En pratique il s’agira du conjoint qui prend des initiatives de chef d’entreprise exactement comme s’il était chef d’entreprise.

Ainsi dans la plupart des cas, le conjoint resté in bonis n’a pas d’argument pour « bénéficier » de la procédure, et ses créanciers ne peuvent généralement pas poursuivre le conjoint pour qu’une procédure collective soit ouverte en raison de celle de son conjoint, et il n'existe pas d'attraction d'un conjoint à la procédure collective de l'autre.

Cependant cette « attraction » peut d’ailleurs être souhaitée par les conjoints eux mêmes : l’ouverture d’une procédure collective n’a en effet pas que des inconvénients, et permet au conjoint de se mettre à l’abri des poursuites individuelles des créanciers, alors que souvent il y a dans le passif des dettes pour lesquelles les deux conjoints sont engagés.

La solution procédurale se trouve dans une demande de confusion des patrimoines si le conjoint a accompli des actes justifiant une extension de la procédure collective du conjoint.

Il convient sur cette question d'être particulièrement vigilant pour que les juridictions ne soient pas instrumentalisées. Pour plus de précisions voir la notion de confusion des patrimoines.

Comment sont traités les créanciers de celui des conjoints qui n'est pas en procédure collective ?

Principe : le conjoint n’est pas à l’abri des poursuites de ses propres créanciers durant la procédure collective de l’autre conjoint :

La liquidation judiciaire du conjoint commerçant, clôturée ou pas, ne protège évidemment pas l’autre conjoint des poursuites des créanciers dont il est caution ou co-emprunteur.

Exception : du chef du conjoint « in bonis », c’est-à-dire qui n’est pas en procédure collective, ses créanciers ne peuvent effectuer des voies d’exécution sur les biens communs.

Les créanciers du conjoint qui n'est pas en procédure collective peuvent librement appréhender les biens propres de ce conjoint. Cependant en cas de mariage sous le régime de la communauté ils ne peuvent appréhender les biens communs, mais disposent d'un régime particulier et d'une possibilité de déclarer créance au passif de l'autre conjoint qui n'est pourtant pas leur débiteur. Voir le mot communauté

Cette disposition s’applique y compris sur les salaires, qui sont des biens communs (et même si en réalité les mandataires de justice n'appréhendent pas ces salaires)
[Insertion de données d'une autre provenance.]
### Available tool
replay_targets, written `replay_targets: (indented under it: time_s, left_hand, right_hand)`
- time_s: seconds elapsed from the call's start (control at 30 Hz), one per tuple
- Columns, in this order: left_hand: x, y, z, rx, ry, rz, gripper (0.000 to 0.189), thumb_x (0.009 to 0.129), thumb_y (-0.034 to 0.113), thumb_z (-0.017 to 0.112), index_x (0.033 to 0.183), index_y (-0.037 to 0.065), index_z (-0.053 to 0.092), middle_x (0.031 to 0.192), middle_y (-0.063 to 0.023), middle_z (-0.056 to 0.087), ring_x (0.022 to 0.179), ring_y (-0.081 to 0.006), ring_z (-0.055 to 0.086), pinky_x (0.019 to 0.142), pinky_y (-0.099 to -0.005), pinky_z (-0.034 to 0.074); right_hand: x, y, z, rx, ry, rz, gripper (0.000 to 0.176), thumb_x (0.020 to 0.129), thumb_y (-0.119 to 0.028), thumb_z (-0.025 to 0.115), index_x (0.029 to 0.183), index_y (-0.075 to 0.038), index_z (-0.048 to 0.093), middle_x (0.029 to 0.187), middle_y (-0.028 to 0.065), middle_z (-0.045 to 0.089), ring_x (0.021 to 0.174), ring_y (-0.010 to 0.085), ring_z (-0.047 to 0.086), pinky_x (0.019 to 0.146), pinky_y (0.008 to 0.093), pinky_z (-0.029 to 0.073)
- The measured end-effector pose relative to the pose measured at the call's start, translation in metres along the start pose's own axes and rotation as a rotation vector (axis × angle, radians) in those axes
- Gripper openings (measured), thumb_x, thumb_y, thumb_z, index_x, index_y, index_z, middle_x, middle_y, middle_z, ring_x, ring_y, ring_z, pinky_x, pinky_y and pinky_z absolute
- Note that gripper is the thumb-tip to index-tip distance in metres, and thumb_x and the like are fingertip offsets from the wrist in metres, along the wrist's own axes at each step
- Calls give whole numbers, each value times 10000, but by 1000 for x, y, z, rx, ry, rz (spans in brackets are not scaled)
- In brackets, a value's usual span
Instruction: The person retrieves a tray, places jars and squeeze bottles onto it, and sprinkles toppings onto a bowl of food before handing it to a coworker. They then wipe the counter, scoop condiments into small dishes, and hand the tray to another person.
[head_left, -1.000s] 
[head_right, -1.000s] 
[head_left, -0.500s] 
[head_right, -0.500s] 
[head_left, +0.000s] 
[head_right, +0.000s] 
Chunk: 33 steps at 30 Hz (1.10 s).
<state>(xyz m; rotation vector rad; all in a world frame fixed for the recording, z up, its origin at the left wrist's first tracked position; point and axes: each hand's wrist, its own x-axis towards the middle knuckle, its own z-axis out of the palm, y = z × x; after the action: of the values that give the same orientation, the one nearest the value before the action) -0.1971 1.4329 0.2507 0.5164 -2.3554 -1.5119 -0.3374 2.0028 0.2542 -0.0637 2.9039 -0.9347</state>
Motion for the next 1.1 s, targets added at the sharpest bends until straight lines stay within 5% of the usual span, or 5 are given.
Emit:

Voir les mots "communauté" "divorce" "surendettement" et "indivision"

Le conjoint devant le juge commissaire

Le droit des procédures collectives donne certaines prérogatives au conjoint, et notamment celle d'être entendu par le juge commissaire lors de la vente des biens communs. C'est notamment le cas pour la "ventre des autres biens" en liquidation judiciaire, au visa de l'article R642-37-2 qui renvoi à l'article R641-30 applicable pour sa part à toute vente en liquidation judiciaire.